Las zancadas (también llamadas desplantes) son un ejercicio que trabaja los músculos de la parte baja del cuerpo: la parte frontal del muslo, la parte de atrás del muslo, los glúteos y las pantorrillas. Ayudan a fortalecer las piernas y a mejorar el equilibrio. También aumentan la flexibilidad y la amplitud de movimiento (qué tanto se mueven) de las caderas y de la parte de atrás del muslo.

Para hacer una zancada:

  • Póngase de pie con los pies al ancho de las caderas.
  • Dé un paso grande al frente con un pie, llevando el peso hacia adelante.
  • Baje hasta que la pierna de adelante forme un ángulo recto: el muslo paralelo al piso y la espinilla vertical.
  • Empuje con el talón delantero para volver a la posición inicial.
  • Repita con la otra pierna.

Consejos para incluir zancadas en su rutina:

  • Empiece solo con su peso corporal para cuidar la estabilidad y la postura.
  • Cuando ya se acostumbre, puede añadir mancuernas para aumentar la intensidad.
  • Mantenga el pecho erguido y los hombros hacia atrás durante todo el movimiento.
  • Evite que la rodilla delantera pase más allá del tobillo para no forzar las articulaciones.
  • Si necesita apoyo, sosténgase del respaldo de una silla o use una pared para mantener el equilibrio.

Las zancadas son adecuadas para la mayoría de las personas que desean fortalecer las piernas y mejorar su condición física.

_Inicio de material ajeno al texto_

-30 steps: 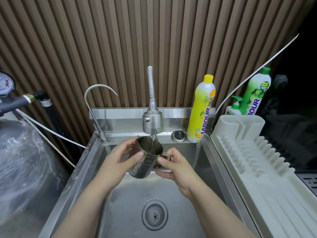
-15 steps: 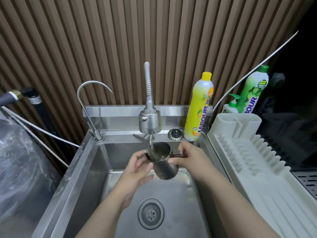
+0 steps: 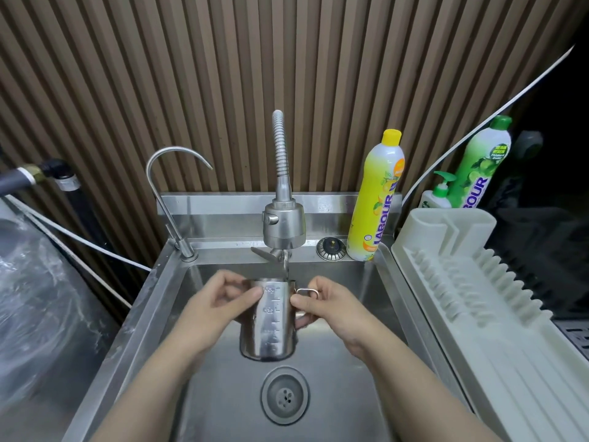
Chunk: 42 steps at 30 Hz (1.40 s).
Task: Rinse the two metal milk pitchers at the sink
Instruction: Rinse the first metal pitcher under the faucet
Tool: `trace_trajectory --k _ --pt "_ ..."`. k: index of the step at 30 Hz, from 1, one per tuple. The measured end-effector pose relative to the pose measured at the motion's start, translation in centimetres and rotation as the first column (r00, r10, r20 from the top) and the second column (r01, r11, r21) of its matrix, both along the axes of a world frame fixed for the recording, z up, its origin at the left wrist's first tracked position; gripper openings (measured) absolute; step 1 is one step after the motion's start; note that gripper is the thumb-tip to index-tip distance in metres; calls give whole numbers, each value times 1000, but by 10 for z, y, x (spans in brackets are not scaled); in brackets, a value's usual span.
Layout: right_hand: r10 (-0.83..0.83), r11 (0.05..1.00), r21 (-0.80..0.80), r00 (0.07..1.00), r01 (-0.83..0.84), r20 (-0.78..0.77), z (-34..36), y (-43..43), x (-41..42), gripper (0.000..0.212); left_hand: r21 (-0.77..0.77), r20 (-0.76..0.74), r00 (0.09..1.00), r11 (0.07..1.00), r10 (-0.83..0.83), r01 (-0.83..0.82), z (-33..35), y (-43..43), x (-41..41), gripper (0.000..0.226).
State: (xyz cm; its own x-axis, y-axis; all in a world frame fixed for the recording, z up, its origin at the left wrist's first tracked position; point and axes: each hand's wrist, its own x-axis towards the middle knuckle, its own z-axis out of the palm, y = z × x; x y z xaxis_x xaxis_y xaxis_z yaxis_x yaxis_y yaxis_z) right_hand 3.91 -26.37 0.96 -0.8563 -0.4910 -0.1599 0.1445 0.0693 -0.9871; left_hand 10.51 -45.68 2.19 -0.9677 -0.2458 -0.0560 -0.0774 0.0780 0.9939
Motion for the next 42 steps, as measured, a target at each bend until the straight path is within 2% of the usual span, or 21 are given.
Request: trace_trajectory --k 2,4,6,8,10,12,14,16,18,21,24,28,30,32,34,36,38,40,42 --pt "-6 990 143 998 15 -67 10 10 -5 39 130 69 997 991 -33 24 -10 13 5 34" --pt "4 958 284 985 45 -170 21 20 -8 44 205 128 988 977 -92 64 -21 25 8 37" --pt "48 890 446 954 93 -294 31 28 -10 45 245 130 982 964 -138 103 -26 33 8 42" --pt "45 846 505 921 171 -386 31 32 -10 43 250 97 984 960 -152 124 -27 38 4 40" --pt "-19 878 435 921 202 -390 24 31 -8 42 216 33 989 967 -141 131 -25 37 -4 39" --pt "-130 963 193 951 189 -282 12 26 -4 42 134 -39 991 982 -131 136 -20 30 -12 42" --pt "-181 983 -2 970 183 -165 -1 15 0 41 10 -93 985 989 -146 148 -11 19 -18 46" --pt "-163 980 -125 985 155 -57 -8 1 5 40 -89 -120 983 987 -142 132 0 6 -20 47" --pt "-126 971 -203 992 126 15 -12 -10 7 38 -147 -127 988 987 -88 69 9 -3 -19 44" --pt "-72 973 -214 995 84 63 -11 -15 5 36 -150 -96 995 988 24 -38 12 -7 -13 48" --pt "-27 996 -87 999 29 28 -3 -6 0 35 -65 -3 995 993 101 -101 5 -1 -2 57" --pt "15 982 190 994 6 -108 17 15 -6 41 120 110 993 992 37 -50 -10 20 10 47" --pt "43 933 357 973 42 -225 31 25 -8 44 204 148 988 979 -47 16 -17 32 13 43" --pt "86 845 522 936 113 -342 40 32 -7 45 242 146 983 968 -108 71 -19 40 12 47" --pt "67 813 548 905 195 -420 39 35 -5 44 235 102 988 968 -116 90 -19 43 6 46" --pt "-14 874 439 914 208 -406 31 32 -4 42 197 23 995 976 -96 89 -16 41 -1 45" --pt "-125 968 176 953 177 -275 19 26 -1 42 101 -54 995 991 -85 90 -10 32 -8 49" --pt "-155 987 -58 980 149 -122 4 16 0 42 -37 -106 990 995 -96 92 -2 21 -12 54" --pt "-118 977 -184 993 112 -24 -4 4 5 39 -164 -120 989 984 -83 63 6 11 -13 58"
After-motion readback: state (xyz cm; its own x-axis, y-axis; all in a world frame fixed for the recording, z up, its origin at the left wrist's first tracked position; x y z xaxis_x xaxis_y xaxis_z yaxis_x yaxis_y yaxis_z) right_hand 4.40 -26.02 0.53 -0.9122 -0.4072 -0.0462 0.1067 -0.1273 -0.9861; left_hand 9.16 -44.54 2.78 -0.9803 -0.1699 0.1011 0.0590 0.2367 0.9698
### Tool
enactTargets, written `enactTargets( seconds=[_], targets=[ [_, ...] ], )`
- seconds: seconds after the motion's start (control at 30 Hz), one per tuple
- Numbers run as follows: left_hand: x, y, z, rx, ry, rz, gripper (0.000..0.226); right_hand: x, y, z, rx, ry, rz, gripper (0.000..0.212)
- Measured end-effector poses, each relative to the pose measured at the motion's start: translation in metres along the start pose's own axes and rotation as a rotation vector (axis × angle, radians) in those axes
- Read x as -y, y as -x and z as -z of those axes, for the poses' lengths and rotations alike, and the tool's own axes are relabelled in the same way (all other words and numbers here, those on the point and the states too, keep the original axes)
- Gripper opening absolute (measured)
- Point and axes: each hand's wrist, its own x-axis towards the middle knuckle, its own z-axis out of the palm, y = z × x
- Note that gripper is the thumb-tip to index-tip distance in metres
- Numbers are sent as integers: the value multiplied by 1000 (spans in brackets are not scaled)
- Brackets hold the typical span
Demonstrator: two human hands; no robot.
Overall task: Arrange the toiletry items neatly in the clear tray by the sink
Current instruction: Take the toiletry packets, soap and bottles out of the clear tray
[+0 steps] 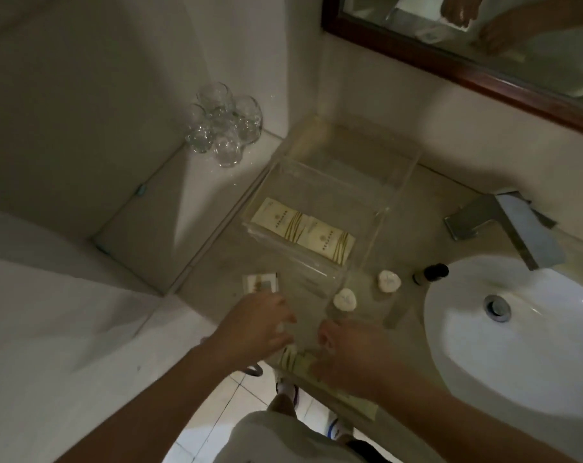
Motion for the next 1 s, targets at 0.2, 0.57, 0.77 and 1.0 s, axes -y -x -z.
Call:
enactTargets(
  seconds=[0.2,0.57,0.77,1.0],
  targets=[
    [-22,32,-52,56,-156,14,43,-22,25,-53,37,231,3,57],
    [-34,41,-74,-68,198,372,54,-29,35,-45,90,117,-25,25],
    [-27,28,-55,-113,472,506,20,-34,30,-20,23,-128,-81,14],
    [0,-33,29,-318,673,606,12,-19,-17,42,-187,-486,-211,16]
  ],
)
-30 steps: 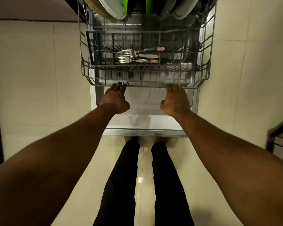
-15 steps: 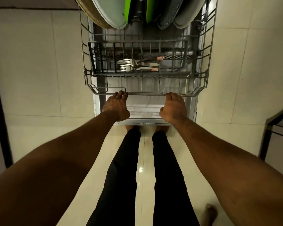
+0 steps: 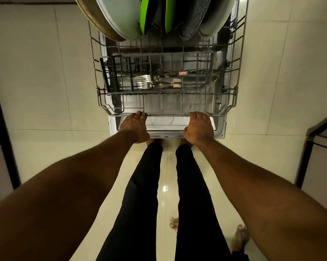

Sin embargo, tenga estas precauciones:

  • Si tiene problemas de rodillas o caderas, consulte con un profesional de la salud antes de hacer zancadas.
  • Las personas embarazadas o con ciertas afecciones médicas pueden necesitar modificarlas o evitarlas.
  • Empiece despacio y aumente la intensidad poco a poco.

Recuerde: escuche a su cuerpo y deténgase si siente dolor o molestia al hacer zancadas. Si tiene dudas o preguntas sobre cómo incluirlas en su rutina, consulte con un profesional de la salud o con un entrenador físico certificado.